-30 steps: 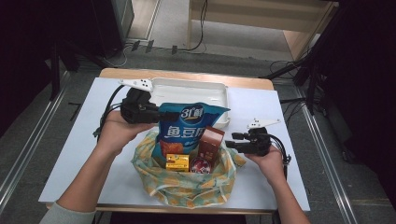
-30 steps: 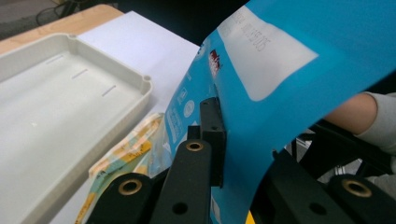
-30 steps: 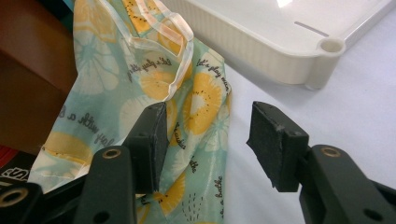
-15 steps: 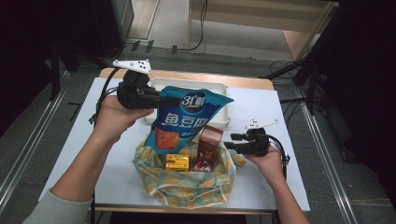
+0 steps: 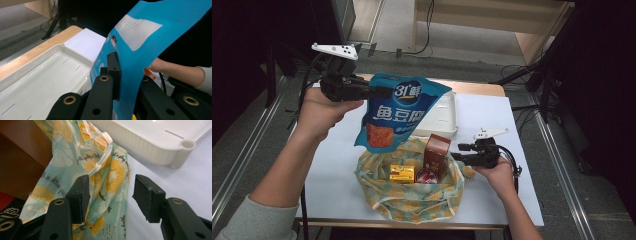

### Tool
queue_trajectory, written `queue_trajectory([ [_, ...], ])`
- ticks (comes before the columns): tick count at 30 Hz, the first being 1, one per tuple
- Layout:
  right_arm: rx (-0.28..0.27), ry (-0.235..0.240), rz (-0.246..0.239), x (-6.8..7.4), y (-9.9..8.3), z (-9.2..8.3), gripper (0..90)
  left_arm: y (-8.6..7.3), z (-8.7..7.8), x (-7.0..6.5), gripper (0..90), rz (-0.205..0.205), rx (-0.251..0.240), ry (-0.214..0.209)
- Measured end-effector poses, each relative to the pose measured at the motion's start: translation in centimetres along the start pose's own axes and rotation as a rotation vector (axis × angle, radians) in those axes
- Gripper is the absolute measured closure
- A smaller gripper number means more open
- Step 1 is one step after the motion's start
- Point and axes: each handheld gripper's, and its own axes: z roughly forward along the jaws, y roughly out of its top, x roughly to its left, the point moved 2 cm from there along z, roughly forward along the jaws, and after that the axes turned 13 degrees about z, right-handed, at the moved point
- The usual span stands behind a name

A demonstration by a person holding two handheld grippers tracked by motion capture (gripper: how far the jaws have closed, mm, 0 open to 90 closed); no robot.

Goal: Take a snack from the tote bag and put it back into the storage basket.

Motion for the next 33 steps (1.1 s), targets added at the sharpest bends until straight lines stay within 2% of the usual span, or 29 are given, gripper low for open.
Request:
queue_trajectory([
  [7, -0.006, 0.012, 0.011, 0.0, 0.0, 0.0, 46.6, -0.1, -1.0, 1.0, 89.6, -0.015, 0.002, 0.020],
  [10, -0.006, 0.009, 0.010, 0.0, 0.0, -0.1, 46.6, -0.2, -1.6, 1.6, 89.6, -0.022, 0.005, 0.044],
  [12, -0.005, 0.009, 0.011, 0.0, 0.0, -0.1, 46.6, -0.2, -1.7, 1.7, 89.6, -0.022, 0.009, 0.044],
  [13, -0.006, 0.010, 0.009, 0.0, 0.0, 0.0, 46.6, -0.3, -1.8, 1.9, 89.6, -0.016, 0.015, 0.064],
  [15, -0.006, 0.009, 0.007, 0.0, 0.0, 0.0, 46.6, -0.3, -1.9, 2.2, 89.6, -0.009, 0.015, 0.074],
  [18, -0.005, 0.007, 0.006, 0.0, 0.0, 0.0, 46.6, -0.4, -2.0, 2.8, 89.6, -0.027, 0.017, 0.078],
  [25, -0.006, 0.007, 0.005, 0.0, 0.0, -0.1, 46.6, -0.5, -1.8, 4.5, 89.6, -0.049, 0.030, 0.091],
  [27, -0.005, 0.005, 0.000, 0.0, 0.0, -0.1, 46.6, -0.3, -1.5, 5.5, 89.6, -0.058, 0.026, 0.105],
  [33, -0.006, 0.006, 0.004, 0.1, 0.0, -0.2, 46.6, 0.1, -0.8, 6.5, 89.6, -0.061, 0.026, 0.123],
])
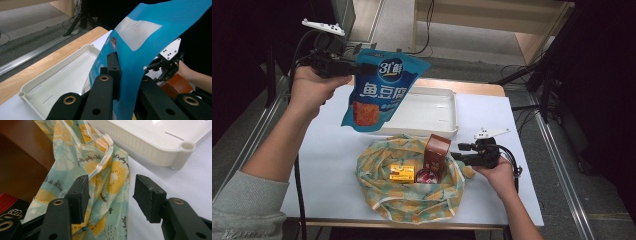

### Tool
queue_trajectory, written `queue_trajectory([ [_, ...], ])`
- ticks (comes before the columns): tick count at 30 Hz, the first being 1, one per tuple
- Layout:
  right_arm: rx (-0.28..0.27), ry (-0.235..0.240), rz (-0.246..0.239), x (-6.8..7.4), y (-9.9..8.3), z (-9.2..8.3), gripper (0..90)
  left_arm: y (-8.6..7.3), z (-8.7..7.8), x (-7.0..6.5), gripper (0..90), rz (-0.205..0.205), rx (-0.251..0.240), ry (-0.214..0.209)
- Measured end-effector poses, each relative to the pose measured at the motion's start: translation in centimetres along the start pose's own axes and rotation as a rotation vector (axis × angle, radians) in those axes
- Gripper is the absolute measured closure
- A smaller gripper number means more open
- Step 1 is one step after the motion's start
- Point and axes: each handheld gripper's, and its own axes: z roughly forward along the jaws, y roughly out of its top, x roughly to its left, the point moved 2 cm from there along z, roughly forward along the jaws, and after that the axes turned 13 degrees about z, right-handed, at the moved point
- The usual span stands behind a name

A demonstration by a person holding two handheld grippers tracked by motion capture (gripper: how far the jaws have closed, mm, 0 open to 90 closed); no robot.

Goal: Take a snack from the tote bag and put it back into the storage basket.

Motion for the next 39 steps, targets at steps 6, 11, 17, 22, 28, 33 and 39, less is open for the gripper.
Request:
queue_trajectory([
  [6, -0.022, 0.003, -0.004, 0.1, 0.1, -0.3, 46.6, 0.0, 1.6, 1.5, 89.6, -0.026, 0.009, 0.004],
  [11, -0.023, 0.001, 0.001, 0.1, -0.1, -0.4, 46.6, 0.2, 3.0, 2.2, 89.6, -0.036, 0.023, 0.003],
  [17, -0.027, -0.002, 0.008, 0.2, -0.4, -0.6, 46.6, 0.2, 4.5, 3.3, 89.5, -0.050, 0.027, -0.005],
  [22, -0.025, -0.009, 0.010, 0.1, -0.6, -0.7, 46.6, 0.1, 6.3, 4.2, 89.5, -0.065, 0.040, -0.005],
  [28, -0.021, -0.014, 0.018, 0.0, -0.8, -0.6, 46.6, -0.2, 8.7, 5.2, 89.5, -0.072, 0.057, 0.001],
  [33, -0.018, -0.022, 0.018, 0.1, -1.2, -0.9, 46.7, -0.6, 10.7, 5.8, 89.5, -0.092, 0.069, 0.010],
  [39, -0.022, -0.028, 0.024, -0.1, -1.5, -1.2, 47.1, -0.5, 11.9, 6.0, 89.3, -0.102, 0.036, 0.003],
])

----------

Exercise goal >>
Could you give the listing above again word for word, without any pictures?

Response for this exercise >>
-30 steps: 
-30 steps: 
-30 steps: 
-15 steps: 
+0 steps: 

### Tool
queue_trajectory, written `queue_trajectory([ [_, ...], ])`
- ticks (comes before the columns): tick count at 30 Hz, the first being 1, one per tuple
- Layout:
  right_arm: rx (-0.28..0.27), ry (-0.235..0.240), rz (-0.246..0.239), x (-6.8..7.4), y (-9.9..8.3), z (-9.2..8.3), gripper (0..90)
  left_arm: y (-8.6..7.3), z (-8.7..7.8), x (-7.0..6.5), gripper (0..90), rz (-0.205..0.205), rx (-0.251..0.240), ry (-0.214..0.209)
- Measured end-effector poses, each relative to the pose measured at the motion's start: translation in centimetres along the start pose's own axes and rotation as a rotation vector (axis × angle, radians) in those axes
- Gripper is the absolute measured closure
- A smaller gripper number means more open
- Step 1 is one step after the motion's start
- Point and axes: each handheld gripper's, and its own axes: z roughly forward along the jaws, y roughly out of its top, x roughly to its left, the point moved 2 cm from there along z, roughly forward along the jaws, and after that the axes turned 13 degrees about z, right-handed, at the moved point
- The usual span stands behind a name

A demonstration by a person holding two handheld grippers tracked by motion capture (gripper: how far the jaws have closed, mm, 0 open to 90 closed); no robot.

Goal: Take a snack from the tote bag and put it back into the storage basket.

Motion for the next 33 steps (1.1 s), targets added at the sharpest bends until straight lines stay within 2% of the usual span, or 29 are given, gripper low for open.
Request:
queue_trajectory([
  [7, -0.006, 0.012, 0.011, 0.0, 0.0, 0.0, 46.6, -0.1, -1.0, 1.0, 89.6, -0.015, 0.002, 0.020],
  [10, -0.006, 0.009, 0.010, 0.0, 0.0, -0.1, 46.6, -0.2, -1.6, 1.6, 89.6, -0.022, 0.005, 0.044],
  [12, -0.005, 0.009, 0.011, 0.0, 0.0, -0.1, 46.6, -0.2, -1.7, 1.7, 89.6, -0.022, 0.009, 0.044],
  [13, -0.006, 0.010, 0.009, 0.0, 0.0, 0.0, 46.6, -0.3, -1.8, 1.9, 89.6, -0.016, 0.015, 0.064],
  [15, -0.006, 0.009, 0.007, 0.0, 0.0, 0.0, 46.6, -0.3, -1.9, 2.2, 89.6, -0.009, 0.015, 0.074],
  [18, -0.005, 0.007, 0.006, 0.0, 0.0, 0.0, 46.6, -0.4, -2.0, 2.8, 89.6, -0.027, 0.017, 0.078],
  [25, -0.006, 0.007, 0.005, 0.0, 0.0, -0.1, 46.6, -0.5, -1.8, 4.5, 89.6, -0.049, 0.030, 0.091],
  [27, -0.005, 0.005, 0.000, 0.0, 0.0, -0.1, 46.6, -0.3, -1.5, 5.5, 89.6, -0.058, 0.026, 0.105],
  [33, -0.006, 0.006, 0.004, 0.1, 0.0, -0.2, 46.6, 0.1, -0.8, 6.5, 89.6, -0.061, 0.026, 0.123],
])

### Tool
queue_trajectory, written `queue_trajectory([ [_, ...], ])`
- ticks (comes before the columns): tick count at 30 Hz, the first being 1, one per tuple
- Layout:
  right_arm: rx (-0.28..0.27), ry (-0.235..0.240), rz (-0.246..0.239), x (-6.8..7.4), y (-9.9..8.3), z (-9.2..8.3), gripper (0..90)
  left_arm: y (-8.6..7.3), z (-8.7..7.8), x (-7.0..6.5), gripper (0..90), rz (-0.205..0.205), rx (-0.251..0.240), ry (-0.214..0.209)
- Measured end-effector poses, each relative to the pose measured at the motion's start: translation in centimetres along the start pose's own axes and rotation as a rotation vector (axis × angle, radians) in those axes
- Gripper is the absolute measured closure
- A smaller gripper number means more open
- Step 1 is one step after the motion's start
- Point and axes: each handheld gripper's, and its own axes: z roughly forward along the jaws, y roughly out of its top, x roughly to its left, the point moved 2 cm from there along z, roughly forward along the jaws, and after that the axes turned 13 degrees about z, right-handed, at the moved point
- The usual span stands behind a name

A demonstration by a person holding two handheld grippers tracked by motion capture (gripper: how far the jaws have closed, mm, 0 open to 90 closed); no robot.

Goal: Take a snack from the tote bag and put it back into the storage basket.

Motion for the next 39 steps, targets at steps 6, 11, 17, 22, 28, 33 and 39, less is open for the gripper.
Request:
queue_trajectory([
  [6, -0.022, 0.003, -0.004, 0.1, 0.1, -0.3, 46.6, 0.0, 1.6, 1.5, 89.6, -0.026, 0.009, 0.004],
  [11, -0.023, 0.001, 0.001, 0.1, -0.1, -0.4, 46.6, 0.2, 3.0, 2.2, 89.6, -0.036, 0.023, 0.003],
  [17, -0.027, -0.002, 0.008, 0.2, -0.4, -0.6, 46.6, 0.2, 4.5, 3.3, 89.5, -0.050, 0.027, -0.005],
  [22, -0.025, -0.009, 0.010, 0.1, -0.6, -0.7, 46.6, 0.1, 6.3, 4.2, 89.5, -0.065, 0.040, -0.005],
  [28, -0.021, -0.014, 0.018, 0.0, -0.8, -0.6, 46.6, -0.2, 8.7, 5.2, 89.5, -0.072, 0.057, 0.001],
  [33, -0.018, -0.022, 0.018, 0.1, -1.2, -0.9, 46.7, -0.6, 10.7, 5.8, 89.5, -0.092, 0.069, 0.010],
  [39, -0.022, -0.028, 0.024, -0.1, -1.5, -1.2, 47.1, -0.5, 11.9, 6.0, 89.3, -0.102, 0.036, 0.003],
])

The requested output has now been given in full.